DURATION vs. DISTANCE

Updated: Aug 1, 2019

We measure the majority of the training activities we prescribe by time rather than distance. While this might not be the way you're accustomed to training, we have found that measuring the duration and intensity of an activity enables both the athlete and coach to better understand the demands placed on the body and mind from day to day, week to week, and month to month.
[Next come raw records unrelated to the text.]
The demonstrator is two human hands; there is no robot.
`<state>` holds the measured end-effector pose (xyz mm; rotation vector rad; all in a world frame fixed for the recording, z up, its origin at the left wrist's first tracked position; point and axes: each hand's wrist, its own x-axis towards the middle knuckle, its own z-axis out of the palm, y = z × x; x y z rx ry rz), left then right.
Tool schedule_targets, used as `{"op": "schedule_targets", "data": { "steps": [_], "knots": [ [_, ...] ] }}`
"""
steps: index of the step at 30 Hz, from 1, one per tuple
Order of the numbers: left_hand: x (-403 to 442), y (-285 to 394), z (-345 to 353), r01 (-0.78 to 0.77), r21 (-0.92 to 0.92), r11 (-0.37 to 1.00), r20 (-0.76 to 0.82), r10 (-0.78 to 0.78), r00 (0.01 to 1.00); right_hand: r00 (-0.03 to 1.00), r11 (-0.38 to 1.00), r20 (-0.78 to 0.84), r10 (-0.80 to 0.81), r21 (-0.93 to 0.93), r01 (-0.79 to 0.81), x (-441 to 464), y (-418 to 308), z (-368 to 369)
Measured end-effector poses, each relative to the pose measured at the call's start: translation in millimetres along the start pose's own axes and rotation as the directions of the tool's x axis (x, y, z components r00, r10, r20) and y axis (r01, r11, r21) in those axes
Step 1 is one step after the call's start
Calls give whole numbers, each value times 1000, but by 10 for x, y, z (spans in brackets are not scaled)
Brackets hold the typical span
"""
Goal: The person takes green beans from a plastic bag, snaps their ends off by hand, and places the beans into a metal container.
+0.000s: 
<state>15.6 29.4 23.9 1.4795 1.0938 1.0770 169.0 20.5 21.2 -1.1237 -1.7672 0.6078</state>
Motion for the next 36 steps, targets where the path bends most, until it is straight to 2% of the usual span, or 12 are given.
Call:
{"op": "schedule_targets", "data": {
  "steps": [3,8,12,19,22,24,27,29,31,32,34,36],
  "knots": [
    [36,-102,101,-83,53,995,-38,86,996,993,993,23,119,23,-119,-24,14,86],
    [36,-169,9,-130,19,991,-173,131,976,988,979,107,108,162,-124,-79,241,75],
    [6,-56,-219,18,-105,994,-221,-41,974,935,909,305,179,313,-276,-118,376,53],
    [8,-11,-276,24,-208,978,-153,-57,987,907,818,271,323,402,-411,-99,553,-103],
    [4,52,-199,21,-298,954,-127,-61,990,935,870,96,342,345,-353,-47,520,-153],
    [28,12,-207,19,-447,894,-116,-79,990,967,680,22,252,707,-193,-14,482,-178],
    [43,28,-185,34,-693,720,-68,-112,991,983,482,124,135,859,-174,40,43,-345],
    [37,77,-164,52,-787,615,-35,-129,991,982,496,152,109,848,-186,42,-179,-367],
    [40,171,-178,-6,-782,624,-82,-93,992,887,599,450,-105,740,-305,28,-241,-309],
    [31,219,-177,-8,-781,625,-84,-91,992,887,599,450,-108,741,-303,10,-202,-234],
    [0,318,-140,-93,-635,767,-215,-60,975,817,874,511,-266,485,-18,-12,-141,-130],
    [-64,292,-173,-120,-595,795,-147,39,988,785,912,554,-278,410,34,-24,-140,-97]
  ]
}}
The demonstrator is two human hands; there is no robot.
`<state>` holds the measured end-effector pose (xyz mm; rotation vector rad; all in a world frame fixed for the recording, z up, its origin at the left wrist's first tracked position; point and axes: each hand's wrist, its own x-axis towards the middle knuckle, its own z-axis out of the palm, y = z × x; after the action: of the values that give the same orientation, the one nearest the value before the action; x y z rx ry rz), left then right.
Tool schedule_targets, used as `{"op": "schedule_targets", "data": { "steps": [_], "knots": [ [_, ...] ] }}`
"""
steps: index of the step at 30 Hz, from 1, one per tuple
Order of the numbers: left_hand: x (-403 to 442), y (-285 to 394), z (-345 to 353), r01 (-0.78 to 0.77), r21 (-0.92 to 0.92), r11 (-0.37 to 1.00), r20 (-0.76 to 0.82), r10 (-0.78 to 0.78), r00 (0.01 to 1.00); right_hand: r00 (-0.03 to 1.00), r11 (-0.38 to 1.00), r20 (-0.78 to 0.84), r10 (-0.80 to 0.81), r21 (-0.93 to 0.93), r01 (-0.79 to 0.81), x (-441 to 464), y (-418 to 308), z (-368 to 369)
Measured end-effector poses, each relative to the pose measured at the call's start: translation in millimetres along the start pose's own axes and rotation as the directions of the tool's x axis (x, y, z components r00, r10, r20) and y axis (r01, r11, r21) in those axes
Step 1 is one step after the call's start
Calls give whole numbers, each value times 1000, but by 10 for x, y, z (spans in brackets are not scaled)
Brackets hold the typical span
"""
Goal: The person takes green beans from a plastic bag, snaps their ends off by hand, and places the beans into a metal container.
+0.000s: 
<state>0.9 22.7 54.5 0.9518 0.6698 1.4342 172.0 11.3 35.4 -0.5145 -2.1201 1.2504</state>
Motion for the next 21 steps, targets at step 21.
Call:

We take the following timeless principles into account when designing training:

1). Time is finite. There is only so much time in a day to allocate to physical activity and recovery.


2). Extensive research on performance suggests that deliberate practice is most effective when “chunked” into short, 60-90 minute blocks. This same body of research also demonstrates that even the most elite performers rarely exceed 3-4 hours of deliberate practice or deep work in a 24 hour period.


3). The metabolic and energy systems within the body are activated by particular levels of intensity that correlate with specific durations of activity.


4). Many of the terms and models used in exercise science to describe “training zones” or efforts levels are based on race type efforts for specific periods of time.


The good news is that not everyone has to follow the same plan in order to progress. They simply need to adhere to timeless training principles.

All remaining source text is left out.